MQTT keepalive timeouts

p4r4ll4x commented 4 weeks ago

What happened?

I had to reboot my server a few days ago and started seeing my devices becoming unavailable in Home Assistant. I had a very stable network without issues before the reboot.

After checking the logs, the devices become unavailable because MQTT keepalive timeouts a few times per hour:

[2024-10-17 07:01:13] error:    z2m: MQTT error: Keepalive timeout
[2024-10-17 07:01:14] error:    z2m: Not connected to MQTT server!
[2024-10-17 07:01:14] error:    z2m: Cannot send message: topic: 'zigbee2mqtt/plug_desk_speakers', payload: '{"child_lock":"UNLOCK","countdown":0,"current":0.07,"energy":68.61,"indicator_mode":"off/on","last_seen":"2024-10-17T07:01:14+02:00","linkquality":69,"power":0,"power_outage_memory":"restore","state":"ON","update":{"installed_version":67,"latest_version":67,"state":"idle"},"update_available":false,"voltage":226}
[2024-10-17 07:01:16] error:    z2m: Not connected to MQTT server!

[2024-10-17 07:20:48] error: z2m: MQTT error: Keepalive timeout

[2024-10-17 08:55:07] error:    z2m: MQTT error: Keepalive timeout
[2024-10-17 08:55:07] error:    z2m: Not connected to MQTT server!
[2024-10-17 08:55:07] error:    z2m: Cannot send message: topic: 'zigbee2mqtt/plug_desk_screens', payload: '{"child_lock":"UNLOCK","countdown":0,"current":0.62,"elapsed":5884,"energy":246.77,"indicator_mode":"off/on","last_seen":"2024-10-17T08:55:07+02:00","linkquality":36,"power":78,"power_outage_memory":"restore","state":"ON","update":{"installed_version":67,"latest_version":67,"state":"idle"},"update_available":false,"voltage":231}
[2024-10-17 08:55:08] error:    z2m: Not connected to MQTT server!
[2024-10-17 08:55:08] error:    z2m: Cannot send message: topic: 'zigbee2mqtt/plug_cam_woonkamer', payload: '{"child_lock":"UNLOCK","countdown":0,"current":0,"elapsed":5932,"energy":240.21,"indicator_mode":"off/on","last_seen":"2024-10-17T08:55:08+02:00","linkquality":36,"power":0,"power_outage_memory":"restore","state":"OFF","update":{"installed_version":67,"latest_version":67,"state":"idle"},"update_available":false,"voltage":230}

I have debug logging on and don't really see other messages right before the MQTT issues, sometimes the following error pop up:

[2024-10-17 07:04:30] debug:    zh:zstack: Data confirm error (0xa4c138222bad1e06:39508,225,0)
[2024-10-17 07:04:48] debug:    zh:zstack: Data confirm error (0x84fd27fffec22d77:12517,205,0)
[2024-10-17 07:04:48] debug:    zh:controller:endpoint: Error: ZCL command 0x84fd27fffec22d77/1 genBasic.read(["zclVersion"], {"timeout":10000,"disableResponse":false,"disableRecovery":true,"disableDefaultResponse":true,"direction":0,"reservedBits":0,"writeUndiv":false}) failed (Data request failed with error: 'No network route' (205))

Mosquitto is running on Home Assistant as an addon, Z2M is running in docker on another virtualised guest, on the same proxmox host.
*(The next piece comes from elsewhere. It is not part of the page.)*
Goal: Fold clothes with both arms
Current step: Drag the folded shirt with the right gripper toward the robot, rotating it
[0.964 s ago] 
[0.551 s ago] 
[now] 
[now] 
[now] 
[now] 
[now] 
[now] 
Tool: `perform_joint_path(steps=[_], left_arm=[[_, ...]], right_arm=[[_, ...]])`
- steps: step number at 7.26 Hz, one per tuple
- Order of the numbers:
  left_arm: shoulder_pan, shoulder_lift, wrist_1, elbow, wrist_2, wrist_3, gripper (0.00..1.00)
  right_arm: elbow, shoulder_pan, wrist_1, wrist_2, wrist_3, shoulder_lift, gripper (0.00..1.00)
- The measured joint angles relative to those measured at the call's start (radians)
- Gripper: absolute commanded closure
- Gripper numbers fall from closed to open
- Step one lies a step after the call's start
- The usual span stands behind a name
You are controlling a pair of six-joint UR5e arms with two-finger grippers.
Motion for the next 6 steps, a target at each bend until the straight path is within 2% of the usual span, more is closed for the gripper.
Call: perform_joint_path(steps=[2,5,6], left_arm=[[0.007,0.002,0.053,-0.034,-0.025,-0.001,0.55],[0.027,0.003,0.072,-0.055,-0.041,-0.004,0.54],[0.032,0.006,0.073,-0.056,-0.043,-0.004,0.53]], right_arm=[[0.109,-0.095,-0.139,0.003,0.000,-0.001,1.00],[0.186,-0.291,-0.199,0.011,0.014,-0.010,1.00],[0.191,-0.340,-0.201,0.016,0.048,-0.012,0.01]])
I have other services (DSMR, tasmota, frigate,...) using MQTT, those services are not showing issues.

I run Gatus and i added a TCP check on port 1883 to my MQTT server every second and i consequently get 1ms response times. I also added a check for https to Z2M and get 1000ms to 2000ms reponse times and sometimes timeouts (more than 10 seconds).

Any stept i can take to troubleshoot this issue?

What did you expect to happen?

No response

How to reproduce it (minimal and precise)

No response

Zigbee2MQTT version

1.40.2 commit: e06848d

Adapter firmware version

20210708

Adapter

zzh! CC2652R

Setup

Proxmox

Debug log

No response

mra282 commented 4 weeks ago

I can confirm I am having the exact same issue after rebooting host system. No config changes made just a restart to replace ups.

camlin commented 3 weeks ago

For info, I just upgraded from 1.35.1 to 1.40.2 and I immediately started to see the same issue.

Just in case it helps, my coordinator is a Sonoff ZBDongle E (EZSP v8) and the MQTT server is the version embedded in a Firebrick FB2900 (V2.01.018).

As soon as I reverted my zigbee2MQTT image back to 1.35.1 these issues disappeared again...

camlin commented 3 weeks ago

Complement of info. Since I reverted the MQTT connection has remained stable (17 hours, as seen by the MQTT server):

With 1.40.2, it was not lasting 2 minutes... The current connection is also currently fully functional (at least I am getting all of my Zigbee2MQTT events. Admittedly, in my current setup, I only receive. I do not send anything. I have been wondering if that could accidentally trip the keep alive. But I would have expected it to send ping messages if there is not enough traffic).

camlin commented 3 weeks ago

For info, I also tried with 1.40.0 same problem...

Will probably need to look at the code diff at some point to try and narrow down when the issue (or incompatibility with the way some MQTT servers handle/negotiate timeouts?) was introduced.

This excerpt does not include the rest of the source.